• [How to complete this task] Nothing but a number is wanted here: the count of lines in the data holding the word "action".

• [Information shown]
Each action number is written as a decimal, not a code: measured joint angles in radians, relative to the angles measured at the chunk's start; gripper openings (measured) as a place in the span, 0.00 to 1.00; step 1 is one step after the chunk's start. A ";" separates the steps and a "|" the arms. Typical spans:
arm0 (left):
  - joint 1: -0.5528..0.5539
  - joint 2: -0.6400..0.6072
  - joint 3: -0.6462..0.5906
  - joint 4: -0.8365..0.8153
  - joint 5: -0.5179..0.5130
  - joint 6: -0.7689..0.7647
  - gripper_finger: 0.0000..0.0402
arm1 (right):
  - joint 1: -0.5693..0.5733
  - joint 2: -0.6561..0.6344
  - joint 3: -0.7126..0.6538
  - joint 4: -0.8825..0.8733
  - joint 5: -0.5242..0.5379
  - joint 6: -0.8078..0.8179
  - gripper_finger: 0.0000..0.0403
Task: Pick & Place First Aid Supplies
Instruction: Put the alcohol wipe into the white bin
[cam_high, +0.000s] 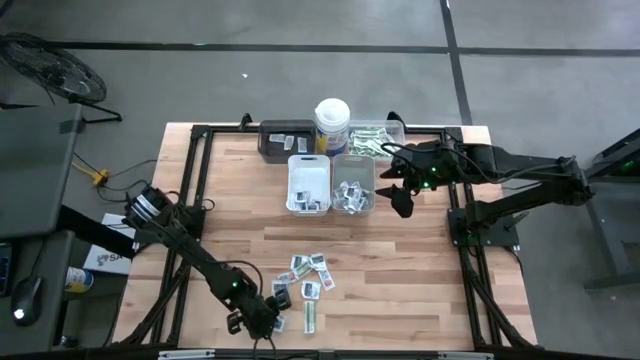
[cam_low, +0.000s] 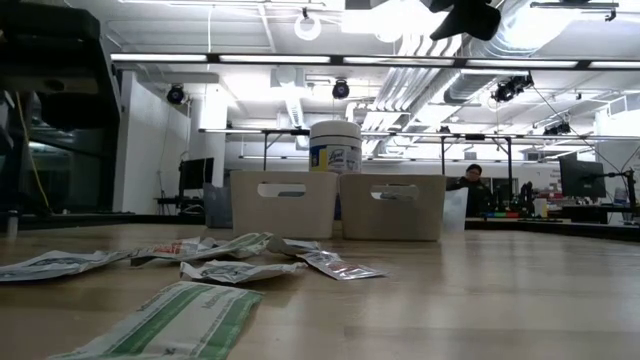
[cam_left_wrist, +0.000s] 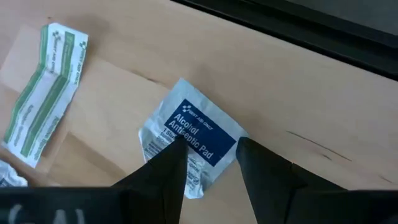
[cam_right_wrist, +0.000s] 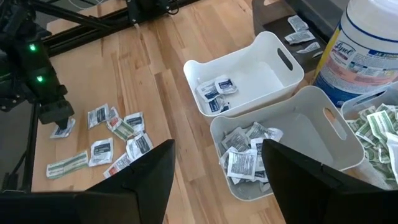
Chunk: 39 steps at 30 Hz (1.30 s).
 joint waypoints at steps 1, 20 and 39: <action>0.000 0.013 0.000 -0.001 0.009 -0.004 0.36 | 0.000 0.000 0.000 0.000 -0.001 0.006 0.58; -0.001 0.097 0.003 0.004 0.086 -0.218 0.02 | 0.039 0.000 0.000 -0.015 0.011 0.010 0.58; 0.063 -0.189 -0.011 -0.078 -0.282 -0.603 0.00 | 0.039 0.000 0.000 -0.016 0.007 0.003 0.58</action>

• [Expected output] 2